__What this task involves__. The expected output is every line below, reproduced exactly.

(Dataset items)
--------------------------------------------------

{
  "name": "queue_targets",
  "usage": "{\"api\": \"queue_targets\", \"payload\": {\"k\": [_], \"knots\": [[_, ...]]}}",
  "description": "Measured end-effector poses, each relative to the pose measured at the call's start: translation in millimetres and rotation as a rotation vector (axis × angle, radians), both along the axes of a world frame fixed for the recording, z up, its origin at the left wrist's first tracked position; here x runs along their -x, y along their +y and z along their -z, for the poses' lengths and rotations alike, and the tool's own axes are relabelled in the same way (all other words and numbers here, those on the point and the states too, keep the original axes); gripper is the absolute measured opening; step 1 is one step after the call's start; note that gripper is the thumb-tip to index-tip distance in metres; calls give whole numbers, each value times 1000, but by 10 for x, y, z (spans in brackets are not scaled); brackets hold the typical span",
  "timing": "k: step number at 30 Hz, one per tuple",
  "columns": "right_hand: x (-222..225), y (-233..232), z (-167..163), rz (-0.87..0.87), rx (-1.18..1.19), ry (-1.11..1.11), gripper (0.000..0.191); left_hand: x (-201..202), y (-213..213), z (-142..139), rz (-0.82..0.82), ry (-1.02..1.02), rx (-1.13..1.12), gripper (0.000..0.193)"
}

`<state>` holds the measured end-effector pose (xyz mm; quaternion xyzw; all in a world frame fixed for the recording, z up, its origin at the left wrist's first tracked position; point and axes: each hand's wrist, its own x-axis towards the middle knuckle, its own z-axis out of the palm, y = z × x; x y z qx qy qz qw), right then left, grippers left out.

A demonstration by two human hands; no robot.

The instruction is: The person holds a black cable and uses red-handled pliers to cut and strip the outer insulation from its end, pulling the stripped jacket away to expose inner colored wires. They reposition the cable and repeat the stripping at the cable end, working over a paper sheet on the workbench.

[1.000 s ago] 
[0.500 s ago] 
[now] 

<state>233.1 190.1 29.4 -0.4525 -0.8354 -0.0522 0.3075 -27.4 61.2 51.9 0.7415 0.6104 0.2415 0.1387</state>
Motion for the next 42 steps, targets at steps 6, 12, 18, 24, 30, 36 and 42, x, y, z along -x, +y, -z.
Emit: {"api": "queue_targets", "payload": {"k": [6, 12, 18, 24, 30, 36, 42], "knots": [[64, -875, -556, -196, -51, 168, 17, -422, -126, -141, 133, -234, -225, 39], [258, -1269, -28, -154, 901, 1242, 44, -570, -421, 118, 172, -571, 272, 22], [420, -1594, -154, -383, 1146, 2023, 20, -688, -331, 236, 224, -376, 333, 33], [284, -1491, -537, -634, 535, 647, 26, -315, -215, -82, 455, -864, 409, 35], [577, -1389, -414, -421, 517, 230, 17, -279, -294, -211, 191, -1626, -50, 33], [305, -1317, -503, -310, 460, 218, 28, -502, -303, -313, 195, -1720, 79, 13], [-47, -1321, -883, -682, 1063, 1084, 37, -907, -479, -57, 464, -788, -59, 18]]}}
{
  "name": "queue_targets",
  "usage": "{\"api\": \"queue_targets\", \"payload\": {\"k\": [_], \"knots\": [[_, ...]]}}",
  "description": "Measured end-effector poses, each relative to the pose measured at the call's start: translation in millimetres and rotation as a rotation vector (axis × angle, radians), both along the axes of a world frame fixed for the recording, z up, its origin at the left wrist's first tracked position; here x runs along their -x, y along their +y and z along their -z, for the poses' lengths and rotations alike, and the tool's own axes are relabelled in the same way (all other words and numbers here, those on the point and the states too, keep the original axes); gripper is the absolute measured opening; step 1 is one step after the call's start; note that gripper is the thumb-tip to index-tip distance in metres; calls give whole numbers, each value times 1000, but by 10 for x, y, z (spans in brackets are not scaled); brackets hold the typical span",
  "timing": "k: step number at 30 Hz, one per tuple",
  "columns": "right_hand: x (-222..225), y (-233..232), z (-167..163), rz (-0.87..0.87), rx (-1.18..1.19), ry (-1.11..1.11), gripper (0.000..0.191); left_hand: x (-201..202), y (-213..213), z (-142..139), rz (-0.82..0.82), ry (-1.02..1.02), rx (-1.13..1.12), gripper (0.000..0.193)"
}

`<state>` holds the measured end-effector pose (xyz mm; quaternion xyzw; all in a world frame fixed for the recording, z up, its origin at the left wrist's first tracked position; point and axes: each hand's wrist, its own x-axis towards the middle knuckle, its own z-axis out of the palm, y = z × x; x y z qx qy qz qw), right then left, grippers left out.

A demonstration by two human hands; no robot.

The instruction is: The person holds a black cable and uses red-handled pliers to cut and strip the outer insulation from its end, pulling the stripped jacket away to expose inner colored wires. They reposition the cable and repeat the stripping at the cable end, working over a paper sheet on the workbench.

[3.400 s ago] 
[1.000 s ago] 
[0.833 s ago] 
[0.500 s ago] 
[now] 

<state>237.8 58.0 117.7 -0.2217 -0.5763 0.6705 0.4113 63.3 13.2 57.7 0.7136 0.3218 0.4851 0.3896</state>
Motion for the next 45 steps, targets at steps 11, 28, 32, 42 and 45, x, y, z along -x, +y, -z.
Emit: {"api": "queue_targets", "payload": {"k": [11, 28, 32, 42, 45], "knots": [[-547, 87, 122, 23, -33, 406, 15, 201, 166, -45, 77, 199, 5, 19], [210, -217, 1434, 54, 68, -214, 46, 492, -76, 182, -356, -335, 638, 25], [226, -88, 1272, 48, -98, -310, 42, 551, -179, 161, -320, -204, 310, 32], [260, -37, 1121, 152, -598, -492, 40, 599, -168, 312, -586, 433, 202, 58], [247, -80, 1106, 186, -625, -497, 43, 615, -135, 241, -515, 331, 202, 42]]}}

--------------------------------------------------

__Response box__.
{
  "name": "queue_targets",
  "usage": "{\"api\": \"queue_targets\", \"payload\": {\"k\": [_], \"knots\": [[_, ...]]}}",
  "description": "Measured end-effector poses, each relative to the pose measured at the call's start: translation in millimetres and rotation as a rotation vector (axis × angle, radians), both along the axes of a world frame fixed for the recording, z up, its origin at the left wrist's first tracked position; here x runs along their -x, y along their +y and z along their -z, for the poses' lengths and rotations alike, and the tool's own axes are relabelled in the same way (all other words and numbers here, those on the point and the states too, keep the original axes); gripper is the absolute measured opening; step 1 is one step after the call's start; note that gripper is the thumb-tip to index-tip distance in metres; calls give whole numbers, each value times 1000, but by 10 for x, y, z (spans in brackets are not scaled); brackets hold the typical span",
  "timing": "k: step number at 30 Hz, one per tuple",
  "columns": "right_hand: x (-222..225), y (-233..232), z (-167..163), rz (-0.87..0.87), rx (-1.18..1.19), ry (-1.11..1.11), gripper (0.000..0.191); left_hand: x (-201..202), y (-213..213), z (-142..139), rz (-0.82..0.82), ry (-1.02..1.02), rx (-1.13..1.12), gripper (0.000..0.193)"
}

`<state>` holds the measured end-effector pose (xyz mm; quaternion xyzw; all in a world frame fixed for the recording, z up, its origin at the left wrist's first tracked position; point and axes: each hand's wrist, its own x-axis towards the middle knuckle, its own z-axis out of the palm, y = z × x; x y z qx qy qz qw), right then left, grippers left out.

A demonstration by two human hands; no robot.

The instruction is: The person holds a black cable and uses red-handled pliers to cut and strip the outer insulation from its end, pulling the stripped jacket away to expose inner colored wires. They reposition the cable and repeat the stripping at the cable end, working over a paper sheet on the workbench.

[1.000 s ago] 
[0.500 s ago] 
[now] 

<state>233.1 190.1 29.4 -0.4525 -0.8354 -0.0522 0.3075 -27.4 61.2 51.9 0.7415 0.6104 0.2415 0.1387</state>
Motion for the next 42 steps, targets at steps 6, 12, 18, 24, 30, 36 and 42, x, y, z along -x, +y, -z.
Emit: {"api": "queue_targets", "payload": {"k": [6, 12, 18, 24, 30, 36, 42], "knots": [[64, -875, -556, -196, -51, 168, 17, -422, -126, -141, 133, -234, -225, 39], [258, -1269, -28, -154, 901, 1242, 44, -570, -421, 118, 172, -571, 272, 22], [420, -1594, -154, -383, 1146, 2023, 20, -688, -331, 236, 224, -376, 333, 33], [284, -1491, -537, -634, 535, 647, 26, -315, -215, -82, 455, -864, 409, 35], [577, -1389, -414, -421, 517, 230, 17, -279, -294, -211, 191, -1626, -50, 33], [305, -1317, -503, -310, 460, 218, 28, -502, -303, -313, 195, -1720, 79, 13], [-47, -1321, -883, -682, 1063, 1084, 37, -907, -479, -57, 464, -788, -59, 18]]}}
{
  "name": "queue_targets",
  "usage": "{\"api\": \"queue_targets\", \"payload\": {\"k\": [_], \"knots\": [[_, ...]]}}",
  "description": "Measured end-effector poses, each relative to the pose measured at the call's start: translation in millimetres and rotation as a rotation vector (axis × angle, radians), both along the axes of a world frame fixed for the recording, z up, its origin at the left wrist's first tracked position; here x runs along their -x, y along their +y and z along their -z, for the poses' lengths and rotations alike, and the tool's own axes are relabelled in the same way (all other words and numbers here, those on the point and the states too, keep the original axes); gripper is the absolute measured opening; step 1 is one step after the call's start; note that gripper is the thumb-tip to index-tip distance in metres; calls give whole numbers, each value times 1000, but by 10 for x, y, z (spans in brackets are not scaled); brackets hold the typical span",
  "timing": "k: step number at 30 Hz, one per tuple",
  "columns": "right_hand: x (-222..225), y (-233..232), z (-167..163), rz (-0.87..0.87), rx (-1.18..1.19), ry (-1.11..1.11), gripper (0.000..0.191); left_hand: x (-201..202), y (-213..213), z (-142..139), rz (-0.82..0.82), ry (-1.02..1.02), rx (-1.13..1.12), gripper (0.000..0.193)"
}

`<state>` holds the measured end-effector pose (xyz mm; quaternion xyzw; all in a world frame fixed for the recording, z up, its origin at the left wrist's first tracked position; point and axes: each hand's wrist, its own x-axis towards the middle knuckle, its own z-axis out of the palm, y = z × x; x y z qx qy qz qw), right then left, grippers left out.

A demonstration by two human hands; no robot.

The instruction is: The person holds a black cable and uses red-handled pliers to cut and strip the outer insulation from its end, pulling the stripped jacket away to expose inner colored wires. They reposition the cable and repeat the stripping at the cable end, working over a paper sheet on the workbench.

[3.400 s ago] 
[1.000 s ago] 
[0.833 s ago] 
[0.500 s ago] 
[now] 

<state>237.8 58.0 117.7 -0.2217 -0.5763 0.6705 0.4113 63.3 13.2 57.7 0.7136 0.3218 0.4851 0.3896</state>
Motion for the next 45 steps, targets at steps 11, 28, 32, 42 and 45, x, y, z along -x, +y, -z.
Emit: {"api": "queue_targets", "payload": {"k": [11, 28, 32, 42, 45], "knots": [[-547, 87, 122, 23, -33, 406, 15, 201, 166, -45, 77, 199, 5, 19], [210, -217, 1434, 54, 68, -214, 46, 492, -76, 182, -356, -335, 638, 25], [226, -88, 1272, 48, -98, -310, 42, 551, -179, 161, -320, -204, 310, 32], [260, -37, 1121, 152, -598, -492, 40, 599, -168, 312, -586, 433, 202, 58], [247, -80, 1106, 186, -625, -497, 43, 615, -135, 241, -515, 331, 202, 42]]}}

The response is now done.